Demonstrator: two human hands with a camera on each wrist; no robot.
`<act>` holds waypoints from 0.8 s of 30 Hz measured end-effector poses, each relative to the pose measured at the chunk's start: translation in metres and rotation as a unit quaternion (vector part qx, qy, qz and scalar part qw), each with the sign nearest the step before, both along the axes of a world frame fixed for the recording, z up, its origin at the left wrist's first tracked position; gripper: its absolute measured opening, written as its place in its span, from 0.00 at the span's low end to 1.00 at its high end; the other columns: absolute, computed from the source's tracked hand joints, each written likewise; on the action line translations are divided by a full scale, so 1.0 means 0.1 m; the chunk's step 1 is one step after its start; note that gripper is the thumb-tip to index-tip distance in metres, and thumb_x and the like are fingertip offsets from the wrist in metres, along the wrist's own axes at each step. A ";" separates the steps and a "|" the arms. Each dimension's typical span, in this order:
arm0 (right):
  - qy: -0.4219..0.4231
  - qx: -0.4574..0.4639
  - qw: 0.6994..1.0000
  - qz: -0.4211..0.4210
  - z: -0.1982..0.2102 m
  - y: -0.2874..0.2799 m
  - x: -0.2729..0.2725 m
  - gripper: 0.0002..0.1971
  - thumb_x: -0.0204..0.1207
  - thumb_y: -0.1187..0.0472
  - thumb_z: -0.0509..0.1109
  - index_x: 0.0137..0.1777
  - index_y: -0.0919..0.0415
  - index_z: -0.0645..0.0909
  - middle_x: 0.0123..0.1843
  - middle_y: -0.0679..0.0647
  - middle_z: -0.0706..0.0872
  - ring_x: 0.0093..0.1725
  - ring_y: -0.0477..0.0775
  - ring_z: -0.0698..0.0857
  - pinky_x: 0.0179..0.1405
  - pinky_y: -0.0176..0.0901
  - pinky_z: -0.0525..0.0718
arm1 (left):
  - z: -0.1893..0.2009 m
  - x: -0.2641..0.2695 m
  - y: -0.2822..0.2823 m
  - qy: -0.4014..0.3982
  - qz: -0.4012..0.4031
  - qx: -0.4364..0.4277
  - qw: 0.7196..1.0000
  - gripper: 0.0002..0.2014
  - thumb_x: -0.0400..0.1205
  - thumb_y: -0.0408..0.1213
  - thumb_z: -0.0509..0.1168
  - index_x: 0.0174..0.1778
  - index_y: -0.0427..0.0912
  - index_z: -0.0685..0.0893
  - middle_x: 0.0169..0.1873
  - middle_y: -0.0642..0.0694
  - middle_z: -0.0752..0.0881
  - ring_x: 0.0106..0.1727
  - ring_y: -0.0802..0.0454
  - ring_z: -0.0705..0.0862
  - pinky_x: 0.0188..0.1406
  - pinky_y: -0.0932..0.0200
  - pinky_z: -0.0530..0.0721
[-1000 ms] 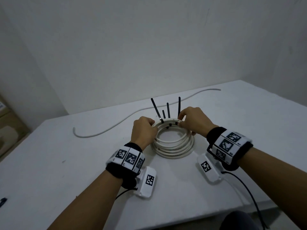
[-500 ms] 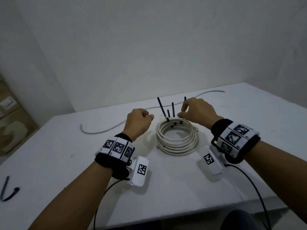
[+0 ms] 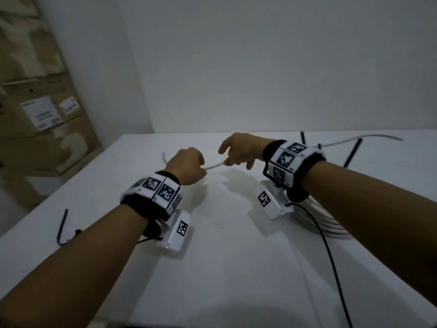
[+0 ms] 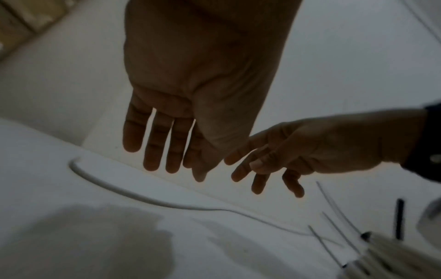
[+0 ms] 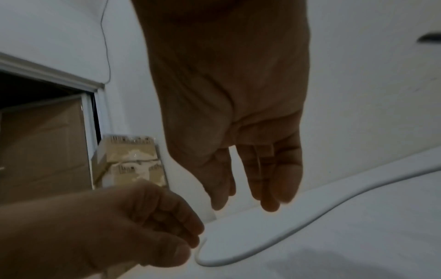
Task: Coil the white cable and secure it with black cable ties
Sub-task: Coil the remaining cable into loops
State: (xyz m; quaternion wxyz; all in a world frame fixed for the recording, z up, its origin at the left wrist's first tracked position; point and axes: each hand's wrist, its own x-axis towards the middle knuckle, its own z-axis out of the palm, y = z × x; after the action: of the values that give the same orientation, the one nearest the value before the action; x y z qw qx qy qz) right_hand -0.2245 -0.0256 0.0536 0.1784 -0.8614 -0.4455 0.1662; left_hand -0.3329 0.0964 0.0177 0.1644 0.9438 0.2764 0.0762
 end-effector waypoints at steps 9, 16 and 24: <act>-0.142 -0.162 0.975 0.059 -0.32 0.81 0.26 0.19 0.77 0.63 0.69 0.69 0.62 0.79 0.45 0.52 0.83 0.43 0.51 0.79 0.43 0.38 0.79 | -0.24 0.33 0.66 0.188 -0.059 0.093 0.976 0.27 0.79 0.33 0.64 0.77 0.41 0.71 0.71 0.41 0.77 0.70 0.42 0.77 0.68 0.48 0.77; -0.231 -0.226 0.940 0.110 -0.43 0.85 0.22 0.22 0.80 0.56 0.67 0.72 0.65 0.75 0.69 0.60 0.79 0.48 0.54 0.77 0.25 0.30 0.68 | -0.21 0.34 0.62 0.195 -0.095 0.173 0.961 0.12 0.82 0.30 0.60 0.60 0.36 0.80 0.56 0.39 0.83 0.55 0.40 0.82 0.48 0.55 0.74; -0.169 -0.079 0.981 -0.046 -0.05 0.33 0.33 0.11 0.79 0.59 0.65 0.57 0.64 0.80 0.46 0.59 0.82 0.42 0.58 0.79 0.40 0.43 0.77 | 0.88 -0.01 0.43 -0.149 -0.037 0.003 0.988 0.07 0.88 0.35 0.51 0.54 0.40 0.74 0.43 0.45 0.76 0.37 0.50 0.76 0.32 0.56 0.75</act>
State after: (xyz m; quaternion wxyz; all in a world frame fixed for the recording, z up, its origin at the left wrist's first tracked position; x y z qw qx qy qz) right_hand -0.1916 0.0072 0.0485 0.0399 -0.9082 -0.4143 0.0447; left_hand -0.3342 0.1392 0.1059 0.2038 0.9320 0.2134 0.2106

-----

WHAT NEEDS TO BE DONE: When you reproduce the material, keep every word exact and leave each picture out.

OUTPUT OF THE TASK:
Demonstrator: two human hands with a camera on each wrist; no robot.
`<act>` holds waypoints from 0.8 s of 30 Hz measured end-effector poses, each relative to the pose measured at the chunk's start: translation in metres and rotation as a unit quaternion (vector part qx, qy, qz and scalar part qw), each with the sign nearest the step before, both along the axes of a world frame fixed for the recording, z up, its origin at the left wrist's first tracked position; gripper: its absolute measured opening, written as its place in its span, from 0.00 at the span's low end to 1.00 at its high end; the other columns: absolute, computed from the source's tracked hand joints, each written likewise; on the action line translations are divided by a full scale, so 1.0 means 0.1 m; the chunk's step 1 is one step after its start; note that gripper is the thumb-tip to index-tip distance in metres, and thumb_x and the like are fingertip offsets from the wrist in metres, along the wrist's own axes at each step. A ";" separates the steps and a "|" the arms. Each dimension's typical span, in this order:
arm0 (right):
  - qy: -0.4219..0.4231
  - qx: -0.4574..0.4639
  - qw: 0.6994..1.0000
  - qz: -0.4211..0.4210
  - z: -0.1982..0.2102 m
  - y: -0.2874..0.2799 m
  - x: -0.2729..0.2725 m
  - gripper: 0.0002..0.1971
  - thumb_x: -0.0204..0.1207
  - thumb_y: -0.1187..0.0472
  - thumb_z: -0.0509..0.1109
  - index_x: 0.0137..0.1777
  - index_y: -0.0919..0.0415
  - index_z: -0.0645..0.0909
  - middle_x: 0.0123..0.1843
  - middle_y: -0.0679..0.0647
  - middle_z: -0.0706..0.0872
  - ring_x: 0.0093..0.1725
  - ring_y: -0.0477..0.0775
  - ring_z: -0.0698..0.0857
  - pinky_x: 0.0179..0.1405
  - pinky_y: -0.0176..0.0901
  - pinky_z: -0.0525..0.0718
arm1 (left):
  - z: -0.1893..0.2009 m
  - x: -0.2641..0.2695 m
  - y: -0.2822..0.2823 m
  - qy: -0.4014..0.3982
  - qz: -0.4012..0.4031
  - qx: -0.4364..0.4277
  - qw: 0.7196..1.0000
  - gripper: 0.0002..0.2014
  - thumb_x: -0.0400..0.1205
  - thumb_y: -0.0408..0.1213
  - thumb_z: -0.0509..0.1168
  - index_x: 0.0174..0.1778
  - index_y: -0.0427..0.0912
  - index_z: -0.0685..0.0893
  - middle_x: 0.0169..0.1873
  - middle_y: -0.0642..0.0694
  - middle_z: -0.0752..0.0881
  - ring_x: 0.0106..0.1727
  - ring_y: -0.0802..0.0454
  - ring_z: -0.0705..0.0862
  - pinky_x: 0.0188..0.1406
  - pinky_y: -0.0932..0.0200
  - pinky_z: -0.0530..0.0721
[-1000 ms] 
[-500 ms] 
[+0 ms] 
[+0 ms] 
[+0 ms] 
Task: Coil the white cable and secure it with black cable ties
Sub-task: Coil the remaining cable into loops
State: (xyz m; quaternion wxyz; all in a world frame fixed for the recording, z up, its origin at the left wrist's first tracked position; point and axes: each hand's wrist, its own x-axis towards the middle knuckle, its own z-axis out of the palm, y = z × x; after the action: of the values that give the same orientation, the one nearest the value before the action; x y z qw qx qy qz) right_hand -0.2245 -0.0256 0.0536 0.1784 -0.8614 -0.4455 0.1662; left_hand -0.3329 0.0964 0.0177 0.1644 0.9438 0.2764 0.0762
 end-effector waypoints at steps 9, 16 and 24: <act>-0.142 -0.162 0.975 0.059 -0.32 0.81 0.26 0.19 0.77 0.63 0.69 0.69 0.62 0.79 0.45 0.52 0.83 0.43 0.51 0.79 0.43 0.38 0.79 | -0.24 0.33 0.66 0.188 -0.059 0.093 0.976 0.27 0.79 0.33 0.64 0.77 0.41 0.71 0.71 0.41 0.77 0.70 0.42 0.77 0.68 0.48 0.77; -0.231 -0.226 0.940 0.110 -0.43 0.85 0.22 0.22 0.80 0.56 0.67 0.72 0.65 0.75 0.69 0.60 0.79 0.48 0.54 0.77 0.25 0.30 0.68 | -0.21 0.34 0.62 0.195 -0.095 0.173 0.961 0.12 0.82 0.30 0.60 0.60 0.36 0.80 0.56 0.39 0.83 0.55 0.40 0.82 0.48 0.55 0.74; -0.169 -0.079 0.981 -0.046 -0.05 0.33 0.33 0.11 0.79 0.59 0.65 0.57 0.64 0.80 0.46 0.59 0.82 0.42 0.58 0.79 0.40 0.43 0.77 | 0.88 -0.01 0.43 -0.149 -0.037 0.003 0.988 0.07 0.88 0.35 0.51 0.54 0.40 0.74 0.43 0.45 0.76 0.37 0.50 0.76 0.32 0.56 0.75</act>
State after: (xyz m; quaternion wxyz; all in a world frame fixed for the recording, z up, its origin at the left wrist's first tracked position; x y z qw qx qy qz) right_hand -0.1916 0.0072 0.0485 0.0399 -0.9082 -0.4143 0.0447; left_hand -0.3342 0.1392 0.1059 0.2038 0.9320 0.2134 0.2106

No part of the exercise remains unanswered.